I am on the bench quite often due to this and just creeping out of an episode now. It causes fatigue, aches and depression with a little bit of health anxiety thrown in for good measure.
What I do to keep sane…
I sing. I’m a small group called ‘hot flush’ (three part harmonies), read walk when possible and try to be outside every day.
I miss the fun of the fells with running mates when out of the loop.
2022 started off well for me. Bright and early(ish) I was out for a new year’s day run over Burley and Ilkley Moor.
But mid-way through January my running came to a stuttering halt. Coccyx pain emerged – seemingly from nowhere – and refused to depart. I was hobbling round the house like a man twice my age. Every time I sat down I braced myself. And the same when I stood up. A call with the GP (inevitably) came with the recommendation to back off on the running. I did what I was told.
‘Ah well,’ I thought. I’d been bemoaning my inability to make time for yoga, so I found some specific lower back stretches, practised my breathing and my namastes. ‘I’ll give it a week,’ I figured, ‘see how it goes.’ I gave it a week. It didn’t go.
And then just as thinking maybe – just maybe – I can run again, along came Covid and the great unknown of what will it do to me? Double vaccinated and boostered, I figured I’d ride it out OK. And I’d seen a few folk – not least a few members of NLFR – raving about the latest 30 day yoga challenge from that Adriene. ‘That’ll be what I do during isolation,’ I reckoned to myself. ‘That’s isolation well spent.’
And I did ride it out ok. By day six I’d done my negative tests, I was out.
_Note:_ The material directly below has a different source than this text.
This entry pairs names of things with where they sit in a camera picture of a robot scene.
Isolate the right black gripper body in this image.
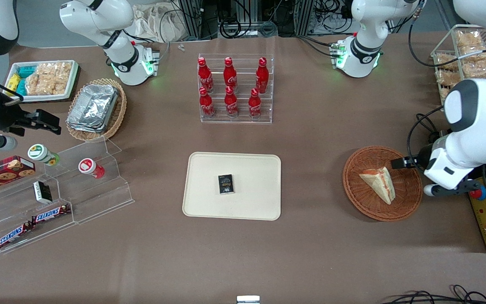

I was free. As soon as that line stayed clear for 30 minutes it was trainers on and out the door. But I’ve learned that just because a lateral flow is negative, it doesn’t mean you’re fully recovered and fighting fit. My back has thanked me for the rest. But the heart rate levels my watch is sharing with me post-run are looking alarming.
I’ve not yet dared try anything hilly or technical, sticking to the safety and relative flat of the roads of LS6. But I’ve been hankering to be out somewhere greener, somewhere higher, somewhere fell-ier. I’ve been jealously browsing instagrams, seeing people’s runs, their races, their views. The rare February sun. I’m itching to get back out now.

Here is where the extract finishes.